Solito si è portato tutto questo dentro e ha deciso solo la mattina
dell'ultima
udienza di confessare in un foglio tutto questo:
"questa mattina, per la "sentenza", come quella maledetta mattina del 25
settembre, sono e mi sento solo e da solo ho deciso di essere al fianco di
tuo padre Lino, di tua madre Patrizia, di tuo fratello Stefano.
La sentenza, non mi interessa, qualunque essa sia.
Da oggi in poi, mi interessa solo tornare a stare al fianco dei tuoi
genitori e di Stefano, Perché l'amicizia, come l'amore e come altri e veri
nobili sentimenti che non accettano condizioni, non possono e non verranno
mai scalfiti da qualsiasi strategia, disgrazia, da qualsiasi evento".

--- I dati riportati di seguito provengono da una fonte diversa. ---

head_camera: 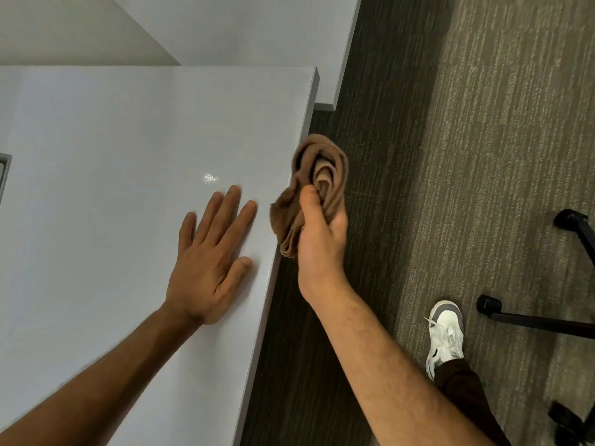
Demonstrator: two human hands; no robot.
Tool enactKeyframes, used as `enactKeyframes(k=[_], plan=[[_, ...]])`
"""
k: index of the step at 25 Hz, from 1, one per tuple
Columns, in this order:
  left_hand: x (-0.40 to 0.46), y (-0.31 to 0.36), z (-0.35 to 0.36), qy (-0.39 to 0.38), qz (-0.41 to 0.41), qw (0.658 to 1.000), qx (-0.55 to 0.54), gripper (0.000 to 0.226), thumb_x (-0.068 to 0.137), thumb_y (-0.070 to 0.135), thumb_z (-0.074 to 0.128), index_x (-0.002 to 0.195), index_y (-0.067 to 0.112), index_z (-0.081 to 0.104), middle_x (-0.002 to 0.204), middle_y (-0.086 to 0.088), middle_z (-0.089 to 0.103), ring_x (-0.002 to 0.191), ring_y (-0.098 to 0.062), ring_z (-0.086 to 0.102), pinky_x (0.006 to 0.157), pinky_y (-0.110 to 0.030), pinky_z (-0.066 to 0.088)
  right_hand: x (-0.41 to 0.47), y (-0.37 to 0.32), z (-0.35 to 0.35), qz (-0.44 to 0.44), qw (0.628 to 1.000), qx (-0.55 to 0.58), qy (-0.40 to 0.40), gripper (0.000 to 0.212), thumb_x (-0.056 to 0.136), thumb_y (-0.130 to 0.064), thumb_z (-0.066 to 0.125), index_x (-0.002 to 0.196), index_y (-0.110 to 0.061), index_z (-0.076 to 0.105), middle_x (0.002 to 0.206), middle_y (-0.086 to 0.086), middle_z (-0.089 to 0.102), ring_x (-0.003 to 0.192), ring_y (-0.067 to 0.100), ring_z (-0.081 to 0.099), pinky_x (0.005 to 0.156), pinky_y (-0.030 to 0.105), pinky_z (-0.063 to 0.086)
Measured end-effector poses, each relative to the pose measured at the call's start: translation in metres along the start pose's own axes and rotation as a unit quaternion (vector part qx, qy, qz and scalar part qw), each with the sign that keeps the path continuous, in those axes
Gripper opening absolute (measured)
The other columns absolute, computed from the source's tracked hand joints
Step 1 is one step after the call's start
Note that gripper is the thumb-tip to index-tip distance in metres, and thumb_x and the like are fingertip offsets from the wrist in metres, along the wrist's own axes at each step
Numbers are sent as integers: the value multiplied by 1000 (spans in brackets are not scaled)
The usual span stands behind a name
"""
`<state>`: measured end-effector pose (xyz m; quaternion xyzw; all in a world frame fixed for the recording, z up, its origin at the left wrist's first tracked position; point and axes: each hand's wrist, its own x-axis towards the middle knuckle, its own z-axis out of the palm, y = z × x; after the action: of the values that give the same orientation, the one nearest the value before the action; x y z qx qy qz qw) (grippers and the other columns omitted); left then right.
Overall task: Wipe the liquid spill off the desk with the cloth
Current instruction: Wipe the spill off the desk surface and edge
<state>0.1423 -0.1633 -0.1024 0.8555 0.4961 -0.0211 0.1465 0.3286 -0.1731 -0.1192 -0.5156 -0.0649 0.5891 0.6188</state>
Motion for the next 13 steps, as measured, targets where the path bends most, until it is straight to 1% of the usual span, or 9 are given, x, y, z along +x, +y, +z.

"I tuoi genitori - conclude Solito - sono affamati di verità e giustizia e
spero tanto che trovino delle risposte ai loro perché, che trovino un po' di
pace, di tranquillità, perché perdere un figlio è inumano, è contro-natura e
come poliziotto ti chiedo perdono per tutto quello che ti hanno fatto.
Niente e nessuno potrà riportarti in vita, mi auguro che quanto successo ci
serva a migliorare ancora di più, a cambiare il mondo di tutti i giorni,
specialmente le coscienze degli uomini che, qualunque cosa essi facciano o
dicano, si comportino con umanità, umiltà, coscienza, dignità, lealtà,
onestà, rispetto, onore, perché nessuno possa mai più pensare o possa
permettersi di dire: "l'onestà non paga mai!".
Sinceramente non so come saranno per me i prossimi giorni, mi auguro e spero
di trovare anch'io un po' di pace, di serenità, di tranquillità, di
ritrovare il mio "senso della vita"".